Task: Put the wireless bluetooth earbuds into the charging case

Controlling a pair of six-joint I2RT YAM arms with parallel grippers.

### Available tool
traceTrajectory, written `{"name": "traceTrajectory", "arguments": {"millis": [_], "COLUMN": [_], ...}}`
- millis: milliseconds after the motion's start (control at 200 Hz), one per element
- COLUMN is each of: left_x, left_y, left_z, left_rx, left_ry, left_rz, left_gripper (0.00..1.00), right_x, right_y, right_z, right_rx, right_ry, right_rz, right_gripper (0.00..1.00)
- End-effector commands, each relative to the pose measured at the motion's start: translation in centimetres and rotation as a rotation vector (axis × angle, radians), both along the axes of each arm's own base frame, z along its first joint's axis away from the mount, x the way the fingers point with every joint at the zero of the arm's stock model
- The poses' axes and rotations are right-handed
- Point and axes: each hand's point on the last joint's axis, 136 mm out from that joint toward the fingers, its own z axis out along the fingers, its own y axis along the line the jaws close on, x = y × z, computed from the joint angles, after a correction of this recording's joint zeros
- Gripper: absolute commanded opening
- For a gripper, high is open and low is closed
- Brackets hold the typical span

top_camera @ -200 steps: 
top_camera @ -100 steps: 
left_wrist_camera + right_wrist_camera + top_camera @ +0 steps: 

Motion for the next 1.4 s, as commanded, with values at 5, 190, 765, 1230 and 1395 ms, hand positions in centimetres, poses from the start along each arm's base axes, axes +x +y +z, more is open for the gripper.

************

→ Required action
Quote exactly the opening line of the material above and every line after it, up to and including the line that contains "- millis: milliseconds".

→ Result of the exercise
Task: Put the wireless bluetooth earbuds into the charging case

Controlling a pair of six-joint I2RT YAM arms with parallel grippers.

### Available tool
traceTrajectory, written `{"name": "traceTrajectory", "arguments": {"millis": [_], "COLUMN": [_], ...}}`
- millis: milliseconds after the motion's start (control at 200 Hz), one per element

The exercise is now finished.